Endgame: Skin deep
Laurie Taylor springs a leak
If my friend Janet, the relationship counsellor, is to be believed, I’ve started to suffer from epidermal leaks. And it seems, again according to Janet, that much like other plumbing problems they can only become more severe as time goes by.
“Epidermal leaks!” I’d exclaimed when she first gave me the news over meringues in Patisserie Valerie. “How horrible. Who’d want to hang around with anyone who suffered from epidermal leaks? Imagine. ‘This is my friend, Laurie. He has a leaking epidermis.’ I don’t think so.”
“Well, you did ask,” said Janet with all the calmness of someone who currently spends three days a week patching up marriages in the Friern Barnet area.
“I was making conversation,” I told her. “Chatting. I wasn’t asking for a clinical assessment.”
“You were. You told me that you repeatedly found yourself in situations where someone or other would notice that bits of your past life were showing through. You told me that only last week one of your old friends had noticed that you were sounding more and more like an old Stalinist.”
“Old Trotskyist. I was a Trotskyist. Not Stalinist. Trotskyism was totally opposed to Stalinism. It recognised that the Soviet Union in its later forms had nothing to do with socialism or communism. It was state capitalism.”
“Whatever. And then you told me that last Sunday you’d been walking past the Italian Catholic church in Clerkenwell and felt your right arm give an involuntary twitch as though it was starting to make some sort of sign.”

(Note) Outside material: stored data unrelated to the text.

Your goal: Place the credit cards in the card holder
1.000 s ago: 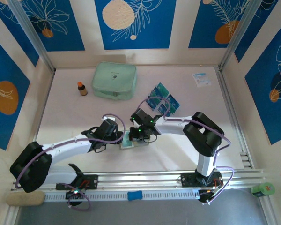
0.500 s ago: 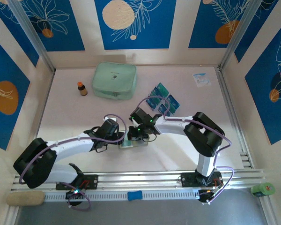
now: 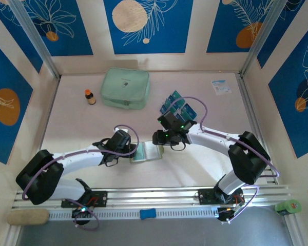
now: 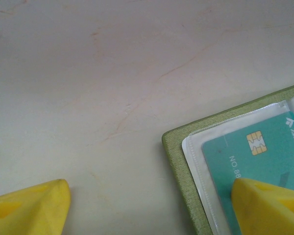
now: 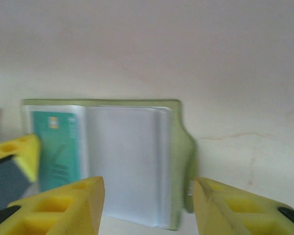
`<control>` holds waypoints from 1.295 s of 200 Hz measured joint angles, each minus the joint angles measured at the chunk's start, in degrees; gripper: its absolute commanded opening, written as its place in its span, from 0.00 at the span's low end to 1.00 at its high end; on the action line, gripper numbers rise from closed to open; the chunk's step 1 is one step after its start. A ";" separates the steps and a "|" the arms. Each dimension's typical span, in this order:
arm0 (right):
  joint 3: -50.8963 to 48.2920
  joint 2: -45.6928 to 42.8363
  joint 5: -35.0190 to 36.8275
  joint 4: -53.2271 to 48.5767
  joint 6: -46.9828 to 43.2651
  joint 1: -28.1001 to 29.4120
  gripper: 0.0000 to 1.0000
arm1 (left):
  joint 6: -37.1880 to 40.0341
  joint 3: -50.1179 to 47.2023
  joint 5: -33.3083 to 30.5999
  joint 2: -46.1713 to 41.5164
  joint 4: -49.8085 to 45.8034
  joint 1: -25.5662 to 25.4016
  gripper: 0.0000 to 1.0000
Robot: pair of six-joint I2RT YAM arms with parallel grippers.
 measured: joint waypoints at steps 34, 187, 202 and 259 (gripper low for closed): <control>-0.22 3.69 1.55 -0.83 -0.15 -0.17 0.47 | 0.00 0.00 0.00 -0.02 -0.02 0.00 0.85; -5.49 -0.28 2.34 -0.09 2.97 -0.70 0.00 | 0.02 6.32 2.82 -1.44 -1.75 0.11 0.85; -5.51 -0.94 2.34 -0.02 3.30 -0.70 0.00 | 0.00 6.54 3.67 -1.51 -1.75 0.13 0.85; -5.51 -2.12 2.08 0.17 3.56 -0.70 0.00 | -0.68 7.45 6.19 -2.58 -1.77 0.13 0.85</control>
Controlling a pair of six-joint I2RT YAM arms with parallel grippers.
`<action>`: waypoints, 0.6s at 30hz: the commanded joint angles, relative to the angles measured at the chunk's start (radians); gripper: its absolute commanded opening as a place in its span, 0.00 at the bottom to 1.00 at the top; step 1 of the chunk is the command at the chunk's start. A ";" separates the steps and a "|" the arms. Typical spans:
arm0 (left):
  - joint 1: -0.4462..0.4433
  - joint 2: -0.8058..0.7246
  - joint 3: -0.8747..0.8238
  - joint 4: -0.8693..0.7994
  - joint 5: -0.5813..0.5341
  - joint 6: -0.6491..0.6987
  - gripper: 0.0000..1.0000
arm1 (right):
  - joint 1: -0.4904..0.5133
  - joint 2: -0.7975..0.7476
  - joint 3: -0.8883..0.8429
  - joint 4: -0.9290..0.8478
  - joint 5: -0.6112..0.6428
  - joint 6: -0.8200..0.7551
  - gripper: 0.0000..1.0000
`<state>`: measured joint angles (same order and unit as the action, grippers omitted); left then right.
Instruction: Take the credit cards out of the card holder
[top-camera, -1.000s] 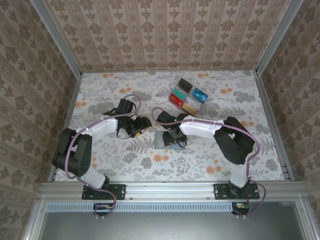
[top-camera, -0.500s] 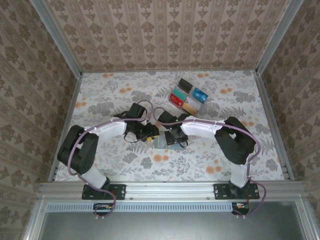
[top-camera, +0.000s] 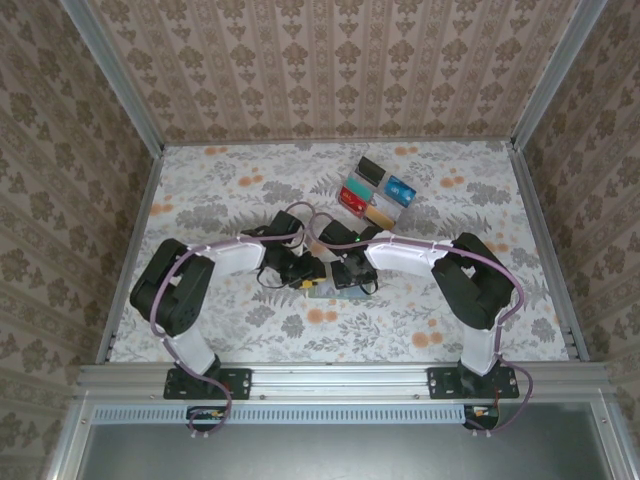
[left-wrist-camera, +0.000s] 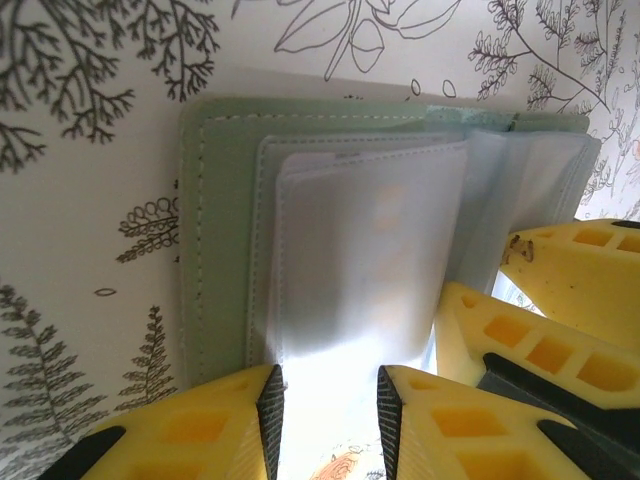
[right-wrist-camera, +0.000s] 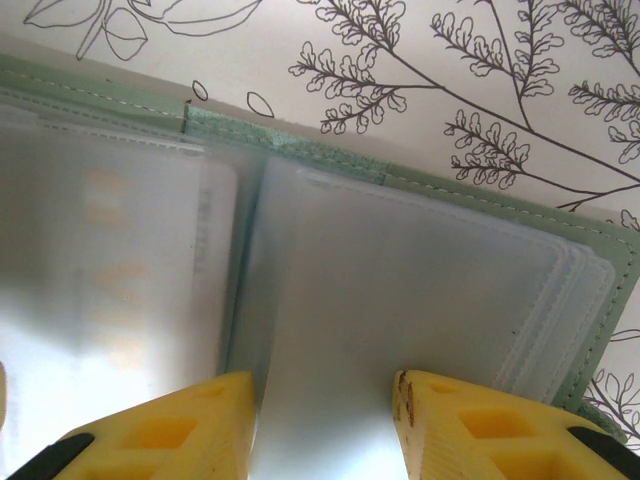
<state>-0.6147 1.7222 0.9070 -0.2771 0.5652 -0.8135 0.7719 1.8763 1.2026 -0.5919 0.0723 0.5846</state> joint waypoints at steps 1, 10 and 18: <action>-0.003 0.017 0.025 -0.018 -0.009 -0.009 0.34 | -0.007 0.048 -0.044 0.010 -0.040 0.020 0.43; -0.007 0.026 0.028 -0.068 -0.055 0.010 0.34 | -0.009 0.062 -0.045 0.010 -0.048 0.020 0.43; -0.018 0.056 0.040 -0.035 -0.011 0.008 0.33 | -0.009 0.101 -0.034 -0.007 -0.057 0.025 0.43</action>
<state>-0.6167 1.7466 0.9298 -0.3073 0.5323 -0.8124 0.7681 1.8812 1.2045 -0.5930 0.0658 0.5846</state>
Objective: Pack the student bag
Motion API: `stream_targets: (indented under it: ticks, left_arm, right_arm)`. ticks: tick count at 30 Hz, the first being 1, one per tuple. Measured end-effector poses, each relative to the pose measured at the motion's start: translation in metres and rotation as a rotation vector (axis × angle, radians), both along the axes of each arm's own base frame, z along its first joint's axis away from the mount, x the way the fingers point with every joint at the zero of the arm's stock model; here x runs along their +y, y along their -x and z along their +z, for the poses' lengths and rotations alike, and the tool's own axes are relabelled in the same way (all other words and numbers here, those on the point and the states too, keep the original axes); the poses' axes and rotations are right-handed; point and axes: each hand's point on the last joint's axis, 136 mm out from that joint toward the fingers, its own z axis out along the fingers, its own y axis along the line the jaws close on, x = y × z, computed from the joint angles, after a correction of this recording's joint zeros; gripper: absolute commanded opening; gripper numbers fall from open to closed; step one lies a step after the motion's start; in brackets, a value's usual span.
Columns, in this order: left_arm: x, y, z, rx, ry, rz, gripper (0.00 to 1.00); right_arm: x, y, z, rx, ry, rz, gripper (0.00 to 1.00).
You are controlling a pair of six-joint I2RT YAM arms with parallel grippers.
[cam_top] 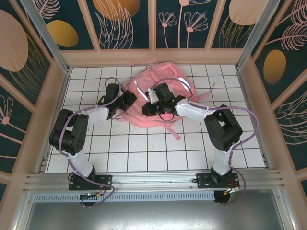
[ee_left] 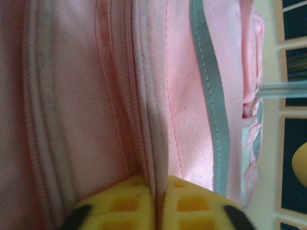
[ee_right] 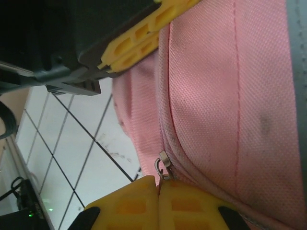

“Not some sort of sign. The Sign of the Cross. ‘In the name of the Father and of the Son and of the Holy Ghost.’ Or ‘in nomine Patris et Filii et Spiritus Sancti’: the same sign that the priest does with his finger on the baby’s head during Baptism; the same sign that the priest does on the forehead of anyone who’s dying when they’re giving Extreme Unction.”
“Whatever. That’s two occasions when your body has betrayed you. Two occasions when your rationalist demeanour has been punctured by ideas and emotions from the past. Two epidermal leaks. But, hey, who’s counting?”
“Go on,” I said, now submissive. “Tell me about epidermal leaks.”
“Well,” said Janet, with an assurance that must surely have worked wonders with the squabbling adulterers of North London, “when we are very young we all suffer from epidermal leaks. Our bodies deny the truth of what we are saying. Think of young children trying to lie or to pretend that they’re not tired. Their bodies betray them. Then think of an expert adult poker player. Even though they may be bursting with emotion, there is not a sign of it on their faces, on their skin. They are epidermally sealed. Leak-proof. But when you get older you lose this capacity to keep yourself to yourself. As your real skin gets thinner so does your psychological skin. You constantly start to betray yourself. You lose self-control. Your decorum wilts. Your sense of tact atrophies.”
I didn’t really need to listen to any more. I could suddenly remember other shaming examples of this lack of control. There’d been the recent evening at the Pizza Express jazz club in Soho when I shouted out, “Play that thing” to a bemused avant-garde tenor saxophonist, that nasty moment on holiday in Cornwall when I’d tripped as I scrambled over the rocks and heard myself shouting out for Mummy, the time I’d burst into uncontrollable sobbing during an episode of Animal Park when a young lion cub was kicked out of the family den because the mother had a new litter. “Look, he’s all alone.”
Could Janet offer any advice? Was there any way I could repair these epidermal leaks? Any way I could somehow stuff my old embarrassing beliefs and expressions and sentiments back into the corporeal box? Any way in which I could regain my rationalist composure?
“Well,” said Janet, “you could make a start by paying attention to your current demeanour. Try to look a little more in control. A little more adult. Sit up straight and wipe the chocolate from around your mouth. And try to look at me when you’re talking rather than at that thing in your lap.”
“That’s not a thing,” I said. “That’s my friend. My companion. My confidante. That’s Teddy.”
“Of course it is,” said Janet, reaching for the bill. “Of course it is.”